One comprehensive version below shows the collier route standing well out to sea off Norfolk and Lincolnshire, passing the infamous Dudgeon Shoal, before closely hugging the north-eastern coasts, keeping land hazards in view:
First the Dudgeon, then the Spurn,
Flamborough Head is next in turn,
Filey Brigg is drawing nigh,
Scarboro' Castle stands on high,
Whitby Rock lies out to sea,
So steer two points more northerly,
Huntscliff Foot is very high land,
Twenty-five miles from Sunderland.
Hartlepool lies in the bight,
Seaham Harbour is now in sight.
The 'Old Man' says: "if the weather's right
We'll be in the Tyne tomorrow night".
Coal was despatched by sea up to and including the Second World War. The collier-men’s song refers to all the lights marking natural hazards along the way. The notorious Dudgeon Shoal was marked by a light vessel and between the Dudgeon Shoal and Newcastle the route hugged the coastline.
In the North Sea
The number of colliers criss-crossing the North Sea in both directions brought its own dangers: collision was unfortunately both inevitable and frequent, with tragic results. In 1809, the Jenny of South Shields was "run foul of" by the London Packet off Filey. Despite being the larger vessel, the Jenny foundered with the loss of all but two hands and all the passengers: "Mrs Hall . . . her son, a fine boy of 8 years of age, and her servant maid, having been on a visit to her friends at South Shields, were returning home on board the Jenny, and also unfortunately perished." ('Newcastle Courant', 26th August 1809, No.6,933, p4).
The menace of privateers
The heyday of the informal passenger service on board colliers also coincided with the Revolutionary and Napoleonic wars with France (1789-1815) although in practice there had been constant skirmishes, if not warfare, between the two nations since the 16th century.

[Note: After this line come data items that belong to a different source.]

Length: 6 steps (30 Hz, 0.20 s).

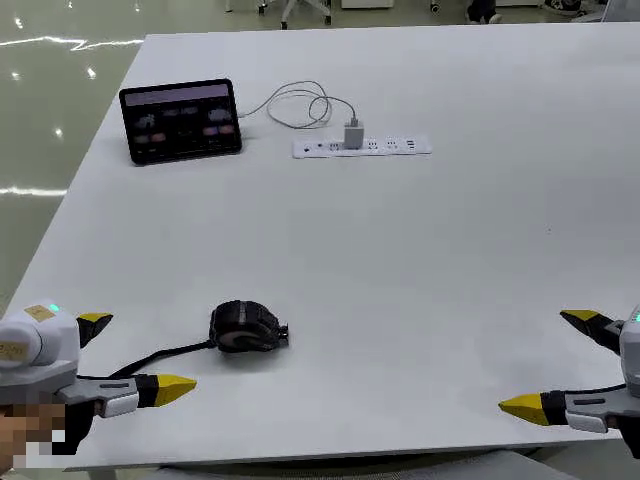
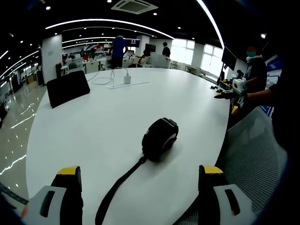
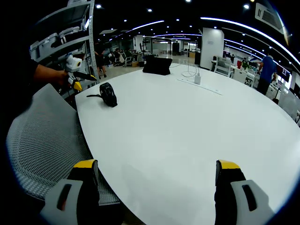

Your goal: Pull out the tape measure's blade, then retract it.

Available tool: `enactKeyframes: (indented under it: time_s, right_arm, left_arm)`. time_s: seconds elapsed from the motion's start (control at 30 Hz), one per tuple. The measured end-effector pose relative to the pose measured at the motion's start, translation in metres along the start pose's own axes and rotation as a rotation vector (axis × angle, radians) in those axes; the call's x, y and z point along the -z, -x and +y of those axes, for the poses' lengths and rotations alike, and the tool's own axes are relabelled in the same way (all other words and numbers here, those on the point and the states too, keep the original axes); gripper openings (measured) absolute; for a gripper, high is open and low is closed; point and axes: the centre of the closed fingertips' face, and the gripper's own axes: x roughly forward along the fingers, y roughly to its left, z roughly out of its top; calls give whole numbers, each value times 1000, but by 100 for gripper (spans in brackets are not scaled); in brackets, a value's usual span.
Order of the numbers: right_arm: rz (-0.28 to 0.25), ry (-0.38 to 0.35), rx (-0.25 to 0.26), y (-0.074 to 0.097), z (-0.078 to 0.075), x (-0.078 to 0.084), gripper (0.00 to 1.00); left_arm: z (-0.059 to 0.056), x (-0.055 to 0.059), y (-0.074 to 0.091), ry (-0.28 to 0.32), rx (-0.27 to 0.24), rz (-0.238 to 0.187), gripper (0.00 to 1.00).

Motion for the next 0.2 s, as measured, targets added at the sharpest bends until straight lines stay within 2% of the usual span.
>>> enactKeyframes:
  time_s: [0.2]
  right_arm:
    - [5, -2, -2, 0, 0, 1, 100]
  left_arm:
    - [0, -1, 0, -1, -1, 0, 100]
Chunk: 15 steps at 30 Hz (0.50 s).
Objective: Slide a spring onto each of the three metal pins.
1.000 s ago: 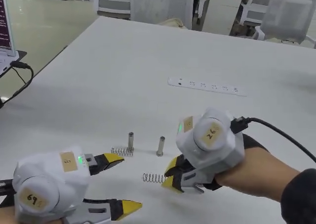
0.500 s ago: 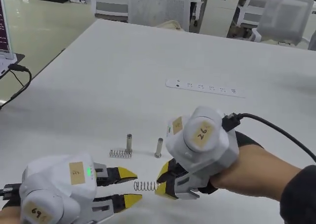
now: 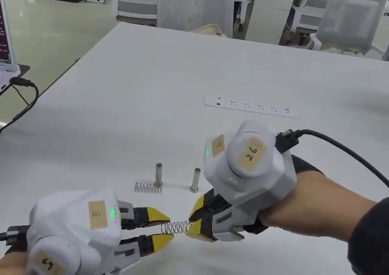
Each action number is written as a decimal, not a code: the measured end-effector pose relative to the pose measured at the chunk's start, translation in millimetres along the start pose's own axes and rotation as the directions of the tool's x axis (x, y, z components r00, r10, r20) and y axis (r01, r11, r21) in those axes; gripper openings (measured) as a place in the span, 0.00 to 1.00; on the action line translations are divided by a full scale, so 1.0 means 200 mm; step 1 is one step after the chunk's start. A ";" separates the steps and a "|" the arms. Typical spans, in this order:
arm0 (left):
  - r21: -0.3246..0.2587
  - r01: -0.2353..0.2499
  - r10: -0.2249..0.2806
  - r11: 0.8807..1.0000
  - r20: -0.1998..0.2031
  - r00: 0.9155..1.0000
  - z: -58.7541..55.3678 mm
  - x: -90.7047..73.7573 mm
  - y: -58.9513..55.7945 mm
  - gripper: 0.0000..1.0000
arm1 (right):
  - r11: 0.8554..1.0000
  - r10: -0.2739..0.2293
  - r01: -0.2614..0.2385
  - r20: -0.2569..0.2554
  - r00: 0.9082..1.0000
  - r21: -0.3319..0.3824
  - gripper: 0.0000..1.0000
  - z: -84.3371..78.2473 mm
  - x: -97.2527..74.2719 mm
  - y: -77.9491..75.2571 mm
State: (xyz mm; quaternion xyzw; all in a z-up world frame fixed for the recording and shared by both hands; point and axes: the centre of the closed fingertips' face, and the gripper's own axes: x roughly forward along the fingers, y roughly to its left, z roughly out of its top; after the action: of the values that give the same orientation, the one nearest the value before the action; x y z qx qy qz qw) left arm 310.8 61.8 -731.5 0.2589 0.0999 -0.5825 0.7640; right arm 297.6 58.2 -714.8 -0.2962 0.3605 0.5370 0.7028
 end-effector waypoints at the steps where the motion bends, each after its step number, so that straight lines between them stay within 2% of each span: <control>1: -0.003 0.001 -0.001 1.000 0.000 1.000 0.00 0.00 0.00 0.04 | 1.000 0.001 -0.001 0.011 1.000 0.003 0.08 0.01 -0.01 0.00; 6: -0.025 -0.002 0.002 1.000 0.012 1.000 0.01 0.00 0.00 0.03 | 1.000 -0.008 0.008 0.031 0.999 -0.008 0.08 0.06 -0.03 0.00; 15: -0.074 0.004 -0.003 0.997 0.013 1.000 0.01 -0.01 0.00 0.02 | 1.000 -0.003 0.004 0.027 1.000 -0.019 0.08 0.08 -0.02 0.00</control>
State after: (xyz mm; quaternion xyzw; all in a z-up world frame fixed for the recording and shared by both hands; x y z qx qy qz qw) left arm 309.2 61.3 -729.0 0.2266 0.1171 -0.5812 0.7727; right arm 299.1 68.4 -702.9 -0.2963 0.3454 0.5431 0.7056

Privateers, as their name implies, were private warships and were employed by both sides to harass, raid, and capture or "take" mercantile shipping: the importance of the coal trade made even little colliers fair game for the French.
Newspapers at the time reported ships being captured and then recaptured: "taken and "retaken". The Tyneside sailors usually mounted a determined defence of their ships, even when heavily outnumbered and outgunned, but their female passengers were not far behind.
In 1804, two "North Country" ladies were on board the Honduras Packet collier intercepted between Portsmouth and Sunderland by a French privateer, and sent for Dieppe. At Dieppe the two ladies assisted the crew, who were confined below, to prevent the ship coming to anchor.
As their captors hurried aloft to furl the sails to stop their vessel running aground, the women "persuaded and assisted the remaining crew to rise and retake the brig". As they turned for home, a "heavy gale" ensued, so that the vessel was wrecked at Dungeness, despite all their efforts.
The unnamed ladies wrote a spirited account of the event for the press, ending with the wreck: "In consequence of this last circumstance, each of us lost the whole of our cloaths (excepting what we had on) but have the greatest reason to thank Almighty God." ('Tyne Mercury', 20th November 1804, No.130, p3).
Extraordinary circumstances
Possibly the most extraordinary story involving female passengers aboard colliers was a tale of cat and mouse off the coast of Kent in 1747, when a French privateer, having taken an English collier a few days previously, and made her crew and passengers captive, was seeking her next victim.
The English ship Fanny looked a likely prospect, but her master, a man named Blakeley, was determined to avoid the same fate. He used his local knowledge to devastating effect after a chase of 11 hours, luring his pursuer onto the Goodwin Sands, where she stuck fast and was wrecked on the "Great Ship Swallower". Captain Blakeley generously went to the aid of the survivors from the wreck, and was astonished to find that he had rescued his own wife, who was among the captives from the collier.